Beginning at the first line of the data, print each line exactly, stopping after the line that contains "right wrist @".

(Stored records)
[Start of section]
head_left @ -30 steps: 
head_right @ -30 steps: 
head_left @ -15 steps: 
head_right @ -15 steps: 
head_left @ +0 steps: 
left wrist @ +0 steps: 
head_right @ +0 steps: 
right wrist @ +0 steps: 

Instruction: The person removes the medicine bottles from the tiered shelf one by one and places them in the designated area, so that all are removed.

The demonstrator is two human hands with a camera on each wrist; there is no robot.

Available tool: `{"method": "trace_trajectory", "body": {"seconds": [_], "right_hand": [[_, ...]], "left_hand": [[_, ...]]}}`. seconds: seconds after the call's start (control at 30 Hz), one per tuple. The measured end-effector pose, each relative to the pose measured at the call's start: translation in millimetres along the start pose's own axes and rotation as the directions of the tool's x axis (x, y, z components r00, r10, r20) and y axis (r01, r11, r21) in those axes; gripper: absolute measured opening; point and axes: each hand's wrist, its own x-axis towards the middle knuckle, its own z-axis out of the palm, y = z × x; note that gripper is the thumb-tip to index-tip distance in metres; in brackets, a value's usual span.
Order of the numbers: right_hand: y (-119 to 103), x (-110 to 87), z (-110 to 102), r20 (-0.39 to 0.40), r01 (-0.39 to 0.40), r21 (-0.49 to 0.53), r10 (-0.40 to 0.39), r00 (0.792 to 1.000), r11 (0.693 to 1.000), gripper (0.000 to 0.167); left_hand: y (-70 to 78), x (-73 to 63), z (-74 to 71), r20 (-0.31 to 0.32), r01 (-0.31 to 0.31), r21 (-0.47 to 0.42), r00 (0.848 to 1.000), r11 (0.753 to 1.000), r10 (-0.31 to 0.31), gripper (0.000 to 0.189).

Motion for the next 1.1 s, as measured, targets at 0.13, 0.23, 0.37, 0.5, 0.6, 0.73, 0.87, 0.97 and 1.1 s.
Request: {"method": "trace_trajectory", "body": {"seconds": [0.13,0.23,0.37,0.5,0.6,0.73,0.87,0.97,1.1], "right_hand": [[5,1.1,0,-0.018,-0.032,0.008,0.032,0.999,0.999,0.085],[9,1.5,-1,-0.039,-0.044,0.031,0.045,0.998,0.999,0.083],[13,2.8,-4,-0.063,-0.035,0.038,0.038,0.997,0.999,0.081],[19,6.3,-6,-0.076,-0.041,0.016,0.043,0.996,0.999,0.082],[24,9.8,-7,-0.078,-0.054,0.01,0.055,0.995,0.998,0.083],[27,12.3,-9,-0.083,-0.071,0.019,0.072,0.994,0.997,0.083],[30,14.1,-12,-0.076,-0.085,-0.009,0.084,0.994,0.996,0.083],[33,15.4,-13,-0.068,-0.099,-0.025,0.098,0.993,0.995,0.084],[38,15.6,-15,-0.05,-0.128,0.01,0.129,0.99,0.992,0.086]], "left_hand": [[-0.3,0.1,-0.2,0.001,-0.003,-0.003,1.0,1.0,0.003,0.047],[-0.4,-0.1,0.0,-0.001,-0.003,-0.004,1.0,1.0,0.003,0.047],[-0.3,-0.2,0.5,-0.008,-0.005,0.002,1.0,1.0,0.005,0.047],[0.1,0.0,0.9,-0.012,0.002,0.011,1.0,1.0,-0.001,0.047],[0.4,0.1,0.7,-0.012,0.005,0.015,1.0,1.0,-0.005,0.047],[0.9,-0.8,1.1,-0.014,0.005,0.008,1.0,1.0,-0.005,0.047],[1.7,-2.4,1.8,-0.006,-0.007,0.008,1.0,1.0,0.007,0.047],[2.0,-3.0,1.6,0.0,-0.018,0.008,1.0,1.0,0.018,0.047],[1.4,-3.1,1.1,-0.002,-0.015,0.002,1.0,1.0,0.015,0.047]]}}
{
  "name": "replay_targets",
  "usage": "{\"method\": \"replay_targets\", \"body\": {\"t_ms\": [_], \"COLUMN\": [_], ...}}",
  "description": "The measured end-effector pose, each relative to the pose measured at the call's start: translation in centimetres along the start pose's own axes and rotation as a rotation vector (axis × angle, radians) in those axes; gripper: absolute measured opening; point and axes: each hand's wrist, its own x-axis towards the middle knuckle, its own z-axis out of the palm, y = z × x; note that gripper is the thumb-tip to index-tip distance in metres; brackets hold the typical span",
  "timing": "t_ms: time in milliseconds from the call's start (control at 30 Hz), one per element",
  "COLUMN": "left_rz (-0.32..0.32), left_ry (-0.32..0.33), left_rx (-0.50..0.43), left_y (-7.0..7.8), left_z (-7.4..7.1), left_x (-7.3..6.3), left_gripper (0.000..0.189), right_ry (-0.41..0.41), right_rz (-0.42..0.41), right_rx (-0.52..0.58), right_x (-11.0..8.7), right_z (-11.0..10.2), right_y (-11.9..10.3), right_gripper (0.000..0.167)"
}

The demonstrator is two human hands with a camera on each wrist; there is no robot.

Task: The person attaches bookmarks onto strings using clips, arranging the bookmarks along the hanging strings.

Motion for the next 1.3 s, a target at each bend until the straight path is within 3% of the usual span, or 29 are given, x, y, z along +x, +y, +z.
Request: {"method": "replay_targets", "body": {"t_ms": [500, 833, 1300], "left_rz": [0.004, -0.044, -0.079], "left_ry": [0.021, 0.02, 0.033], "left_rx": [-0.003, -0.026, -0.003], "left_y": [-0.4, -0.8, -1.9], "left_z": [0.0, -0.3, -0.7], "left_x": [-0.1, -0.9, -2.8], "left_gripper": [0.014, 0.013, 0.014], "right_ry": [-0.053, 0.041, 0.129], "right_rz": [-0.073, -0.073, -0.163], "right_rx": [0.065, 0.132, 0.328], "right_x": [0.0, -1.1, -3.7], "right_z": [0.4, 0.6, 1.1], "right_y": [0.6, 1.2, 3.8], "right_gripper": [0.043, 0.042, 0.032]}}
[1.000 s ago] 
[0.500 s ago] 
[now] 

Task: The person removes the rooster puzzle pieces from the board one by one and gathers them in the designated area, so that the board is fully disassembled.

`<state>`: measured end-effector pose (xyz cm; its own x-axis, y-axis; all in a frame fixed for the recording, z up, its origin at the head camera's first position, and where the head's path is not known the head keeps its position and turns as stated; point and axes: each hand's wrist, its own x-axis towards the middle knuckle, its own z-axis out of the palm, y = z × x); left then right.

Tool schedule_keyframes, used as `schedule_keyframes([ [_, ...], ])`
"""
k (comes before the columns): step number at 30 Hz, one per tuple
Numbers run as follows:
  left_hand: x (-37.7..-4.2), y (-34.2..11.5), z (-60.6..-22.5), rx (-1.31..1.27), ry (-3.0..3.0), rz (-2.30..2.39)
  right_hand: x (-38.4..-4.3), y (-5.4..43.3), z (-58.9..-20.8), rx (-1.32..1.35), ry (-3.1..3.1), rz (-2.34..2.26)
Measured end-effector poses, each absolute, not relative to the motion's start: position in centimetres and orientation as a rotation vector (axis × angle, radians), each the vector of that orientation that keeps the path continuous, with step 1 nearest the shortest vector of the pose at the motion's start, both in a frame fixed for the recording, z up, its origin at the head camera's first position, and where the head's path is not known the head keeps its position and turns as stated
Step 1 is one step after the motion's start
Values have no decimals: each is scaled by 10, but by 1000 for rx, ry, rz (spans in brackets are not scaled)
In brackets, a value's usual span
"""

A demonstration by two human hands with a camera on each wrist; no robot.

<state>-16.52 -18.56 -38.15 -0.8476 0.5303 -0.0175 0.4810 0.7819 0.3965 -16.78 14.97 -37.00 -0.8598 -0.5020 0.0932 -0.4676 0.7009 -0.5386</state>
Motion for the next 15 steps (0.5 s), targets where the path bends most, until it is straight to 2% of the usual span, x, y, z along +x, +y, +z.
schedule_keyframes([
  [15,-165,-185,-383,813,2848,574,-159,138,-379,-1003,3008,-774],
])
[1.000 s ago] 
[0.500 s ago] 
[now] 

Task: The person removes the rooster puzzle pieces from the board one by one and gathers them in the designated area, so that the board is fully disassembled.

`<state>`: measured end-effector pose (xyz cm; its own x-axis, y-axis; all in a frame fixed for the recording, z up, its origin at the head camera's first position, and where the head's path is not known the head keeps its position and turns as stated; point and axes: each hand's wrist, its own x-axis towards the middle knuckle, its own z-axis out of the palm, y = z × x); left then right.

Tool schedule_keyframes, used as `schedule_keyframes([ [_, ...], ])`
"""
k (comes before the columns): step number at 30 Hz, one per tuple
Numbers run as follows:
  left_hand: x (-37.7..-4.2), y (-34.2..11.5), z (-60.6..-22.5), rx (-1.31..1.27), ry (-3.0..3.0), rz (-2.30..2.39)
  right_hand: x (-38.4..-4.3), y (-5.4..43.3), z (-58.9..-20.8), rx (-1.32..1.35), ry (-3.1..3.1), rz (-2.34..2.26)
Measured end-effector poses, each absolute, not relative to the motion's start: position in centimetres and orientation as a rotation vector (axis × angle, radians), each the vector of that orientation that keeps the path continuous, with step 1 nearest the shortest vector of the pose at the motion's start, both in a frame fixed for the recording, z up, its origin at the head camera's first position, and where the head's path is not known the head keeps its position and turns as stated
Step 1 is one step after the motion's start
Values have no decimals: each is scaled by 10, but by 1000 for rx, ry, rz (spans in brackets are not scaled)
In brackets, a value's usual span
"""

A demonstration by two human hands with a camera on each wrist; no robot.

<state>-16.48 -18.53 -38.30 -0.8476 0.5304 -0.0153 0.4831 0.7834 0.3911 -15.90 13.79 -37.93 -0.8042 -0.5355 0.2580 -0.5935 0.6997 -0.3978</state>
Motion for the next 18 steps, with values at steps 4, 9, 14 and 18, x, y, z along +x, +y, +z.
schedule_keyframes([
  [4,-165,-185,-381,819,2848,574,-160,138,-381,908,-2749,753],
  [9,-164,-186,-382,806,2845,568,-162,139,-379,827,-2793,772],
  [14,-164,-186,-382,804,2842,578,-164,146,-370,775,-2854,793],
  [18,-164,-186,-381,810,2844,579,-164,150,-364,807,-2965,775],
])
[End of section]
▶ _WRITTEN ANSWER_
head_left @ -30 steps: 
head_right @ -30 steps: 
head_left @ -15 steps: 
head_right @ -15 steps: 
head_left @ +0 steps: 
left wrist @ +0 steps: 
head_right @ +0 steps: 
right wrist @ +0 steps: 

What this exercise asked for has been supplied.